In the United States, 35% of adults and 17% of children are obese, according to the Centers for Disease Control. And yet still many pundits wonder why pharma isn't jumping to cash in on what would seem to be a huge unmet need. The reasons are many, and they don't all have to do with Orexigen Therapeutics' Contrave trial fiasco.

Contrave continues to struggle a bit on the sales side, despite selling more scripts than Eisai/Arena Pharmaceuticals' Belviq and Vivus's Qsymia. “Overall patient awareness continues to remain very low for anti-obesity pills,” Hunter shrugs, adding that lack of reimbursement is the main roadblock for obesity product launches. “Until this changes, branded pharmacotherapy won't become a widely accepted approach to weight loss at the current out-of-pocket retail cost.”
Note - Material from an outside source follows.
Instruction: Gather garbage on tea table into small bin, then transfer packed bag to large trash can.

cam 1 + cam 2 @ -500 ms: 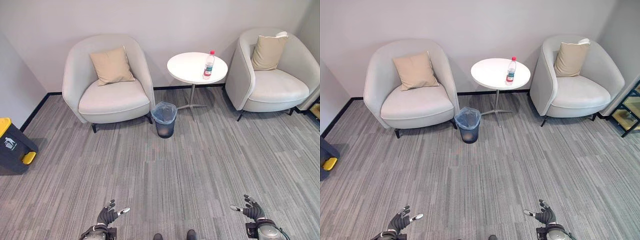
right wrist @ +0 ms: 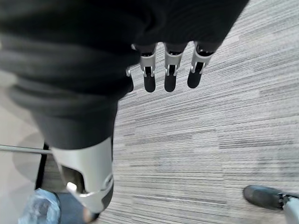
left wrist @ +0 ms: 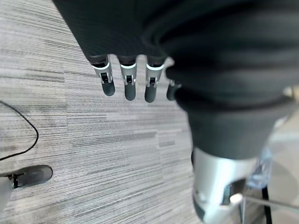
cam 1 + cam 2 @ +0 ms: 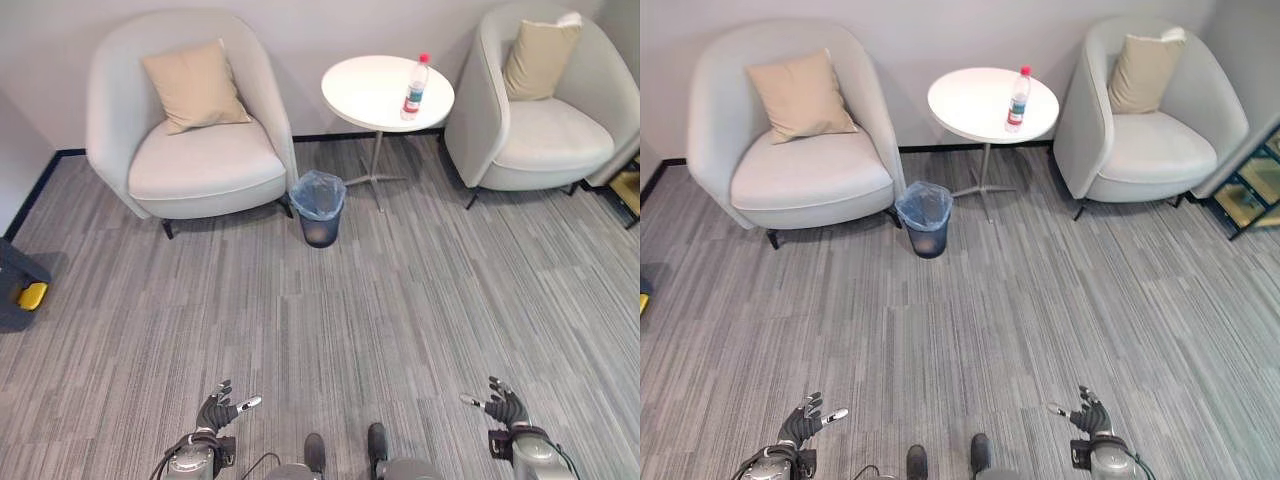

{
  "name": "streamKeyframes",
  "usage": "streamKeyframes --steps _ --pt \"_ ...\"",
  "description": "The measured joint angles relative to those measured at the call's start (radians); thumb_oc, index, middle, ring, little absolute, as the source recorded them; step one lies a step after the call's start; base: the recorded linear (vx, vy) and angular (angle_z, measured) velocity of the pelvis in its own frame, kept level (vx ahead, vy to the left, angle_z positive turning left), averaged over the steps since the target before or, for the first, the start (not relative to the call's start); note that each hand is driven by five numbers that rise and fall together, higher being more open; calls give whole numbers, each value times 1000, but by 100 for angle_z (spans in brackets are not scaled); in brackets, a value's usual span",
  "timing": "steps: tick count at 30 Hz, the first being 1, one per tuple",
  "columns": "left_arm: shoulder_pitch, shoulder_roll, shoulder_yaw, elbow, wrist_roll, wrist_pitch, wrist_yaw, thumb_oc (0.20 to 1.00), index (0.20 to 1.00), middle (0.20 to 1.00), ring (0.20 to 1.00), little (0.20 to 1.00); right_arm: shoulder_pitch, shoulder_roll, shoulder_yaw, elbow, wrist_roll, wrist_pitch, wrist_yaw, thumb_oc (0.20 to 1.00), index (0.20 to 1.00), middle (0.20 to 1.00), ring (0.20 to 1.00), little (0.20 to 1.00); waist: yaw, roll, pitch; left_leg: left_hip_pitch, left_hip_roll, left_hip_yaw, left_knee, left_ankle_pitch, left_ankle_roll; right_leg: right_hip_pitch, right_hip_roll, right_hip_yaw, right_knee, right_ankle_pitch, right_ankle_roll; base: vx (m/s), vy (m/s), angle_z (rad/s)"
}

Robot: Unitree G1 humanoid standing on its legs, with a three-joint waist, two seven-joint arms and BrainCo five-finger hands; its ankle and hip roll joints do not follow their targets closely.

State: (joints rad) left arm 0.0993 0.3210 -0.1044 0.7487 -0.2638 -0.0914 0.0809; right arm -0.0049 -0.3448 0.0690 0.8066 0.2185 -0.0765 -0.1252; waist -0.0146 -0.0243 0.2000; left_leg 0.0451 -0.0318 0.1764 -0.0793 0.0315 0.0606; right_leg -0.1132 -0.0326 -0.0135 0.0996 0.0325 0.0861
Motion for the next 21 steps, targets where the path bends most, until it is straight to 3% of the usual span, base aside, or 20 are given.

Hunter believes payers are reluctant to pull the trigger on coverage because of the fen-phen debacle. Too, they fear HCPs will prescribe medications beyond their indication and create major cost-containment issues.

The next big challenge? Encouraging HCPs to treat obesity. “Few HCPs are comfortable writing prescriptions for weight loss,” Hunter says. “When push comes to shove, we see the HCP-to-patient dialogue turn to comorbidities and not address the topic of losing weight.” Particularly with patients who haven't requested clinical help, discussions of weight loss in the physician's office are an emotionally charged event.

“As marketers, we need to adjust how we approach both the patient and the HCP, to better set the stage for an open conversation about pharmacotherapy and weight loss,” Hunter says.